In his book, “How Big Is Your God?”, Paul Coutinho writes “a consequence of my life with God is essentially a dying, a giving up, and a self-emptying.” He goes on to say, “Jesus promised to give us inner freedom, joy, and happiness that no one and nothing can take away from us, even in the midst of tremendous pain, suffering, sickness, and death.”
Pretty heavy stuff. Couldn’t I just get some ashes on my forehead and give up meat on Fridays during Lent? I could even pray extra hard. Because dying, giving up and self-emptying seems like a little more than I care to tackle. What to do? What to do? Coutinho talks about swimming in the ‘River of the Divine’. I love his words but I’m struggling to put this into action. Most days I feel pretty distant from anything divine.

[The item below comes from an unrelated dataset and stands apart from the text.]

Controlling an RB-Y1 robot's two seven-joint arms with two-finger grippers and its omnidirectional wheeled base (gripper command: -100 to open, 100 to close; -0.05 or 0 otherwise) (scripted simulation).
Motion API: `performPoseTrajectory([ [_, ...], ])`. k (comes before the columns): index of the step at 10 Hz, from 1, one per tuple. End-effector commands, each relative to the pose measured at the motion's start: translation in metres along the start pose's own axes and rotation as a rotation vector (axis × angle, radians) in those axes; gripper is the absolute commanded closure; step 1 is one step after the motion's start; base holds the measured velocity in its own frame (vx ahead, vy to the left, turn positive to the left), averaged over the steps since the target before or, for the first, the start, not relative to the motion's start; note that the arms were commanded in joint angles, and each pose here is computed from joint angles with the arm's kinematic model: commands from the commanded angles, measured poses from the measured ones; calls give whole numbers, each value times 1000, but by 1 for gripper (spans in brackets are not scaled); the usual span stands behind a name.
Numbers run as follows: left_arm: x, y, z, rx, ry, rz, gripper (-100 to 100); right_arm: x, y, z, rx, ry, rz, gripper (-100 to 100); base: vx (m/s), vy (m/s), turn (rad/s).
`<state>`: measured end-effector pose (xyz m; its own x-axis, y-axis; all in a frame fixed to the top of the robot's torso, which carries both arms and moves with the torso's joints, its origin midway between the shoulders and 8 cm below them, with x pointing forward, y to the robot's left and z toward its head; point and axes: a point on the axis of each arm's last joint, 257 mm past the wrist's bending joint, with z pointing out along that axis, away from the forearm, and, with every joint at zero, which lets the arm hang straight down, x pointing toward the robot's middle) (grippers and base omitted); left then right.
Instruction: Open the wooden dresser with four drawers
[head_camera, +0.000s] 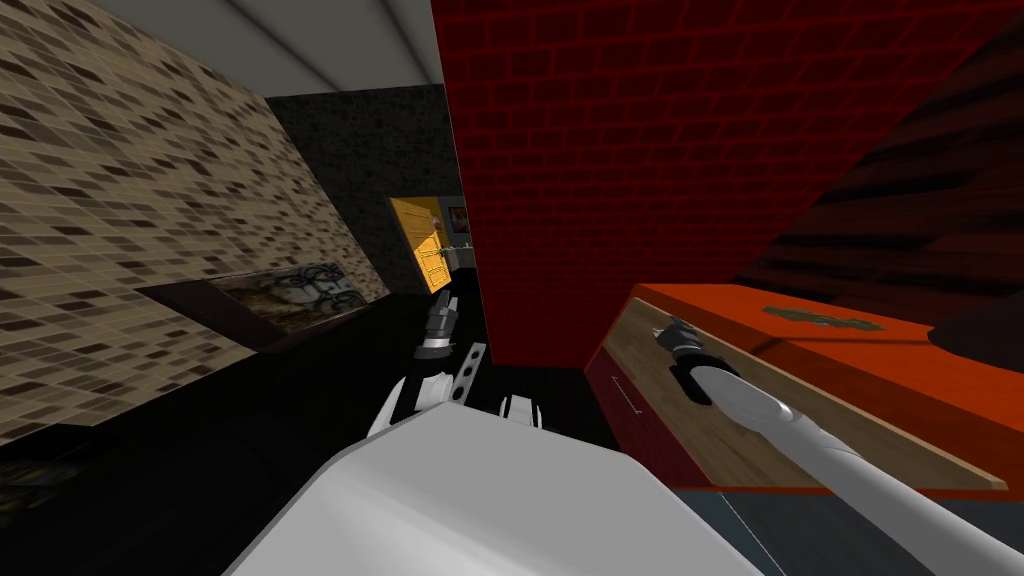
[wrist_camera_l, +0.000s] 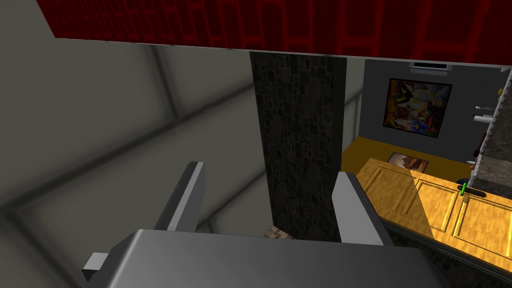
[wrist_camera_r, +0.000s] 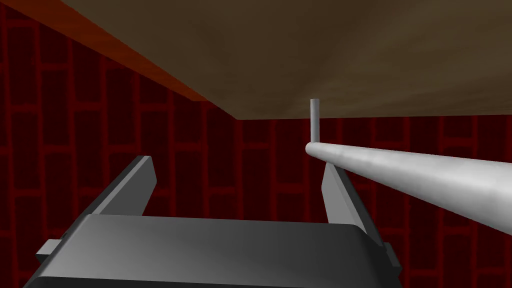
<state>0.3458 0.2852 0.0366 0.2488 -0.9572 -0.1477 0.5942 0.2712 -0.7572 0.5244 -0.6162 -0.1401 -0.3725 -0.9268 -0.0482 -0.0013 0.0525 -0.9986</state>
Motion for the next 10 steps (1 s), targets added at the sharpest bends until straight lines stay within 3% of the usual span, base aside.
performPoseTrajectory([
  [1,0,0,0,0,0,0,0,-2,4,1,-56,-42,-22,-100,-73,-40,64],
  [10,0,0,0,0,0,0,0,-5,22,-4,-228,-145,-70,-100,-62,-35,37],
])
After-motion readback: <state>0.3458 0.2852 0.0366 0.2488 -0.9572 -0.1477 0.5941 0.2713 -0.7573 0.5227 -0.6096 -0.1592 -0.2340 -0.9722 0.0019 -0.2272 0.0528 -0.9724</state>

Perhaps this is why I need Lent. Maybe my journey is meant to be a struggle. A challenge. A reminder that God loves me as I am, but I could do more. I am made in God’s image, but my humanity requires that I accept and even embrace my limitations and my sinfulness. I also must accept the fact that because I have free will, I can choose to love God or not. Faith is a choice. Lent should be an opportunity not a burden.
At times I’m angry and discouraged by the world in which we live. I must admit that I don’t always feel God’s loving presence. The injustice of poverty, racism and gender discrimination is heartbreaking. The ongoing sexual abuse by Catholic priests is appalling. Our president and our congress treat immigrants and asylum seekers as pawns in their political battles. As a society we seem to have become numb to the pain of others. I desperately need the inner freedom, joy, and happiness that Jesus has promised.
Refraining from meat and making other sacrifices during Lent is not a bad thing. Giving to charity and serving others is certainly admirable. But I’m also going to try to get to the “desert” this year. After I face my temptations; after I acknowledge my weaknesses; after I empty myself of pride; I hope to jump into that ‘River of the Divine’. And if I’ve eaten a few meatless meals and served some folks who are less fortunate, while on my journey, so much the better.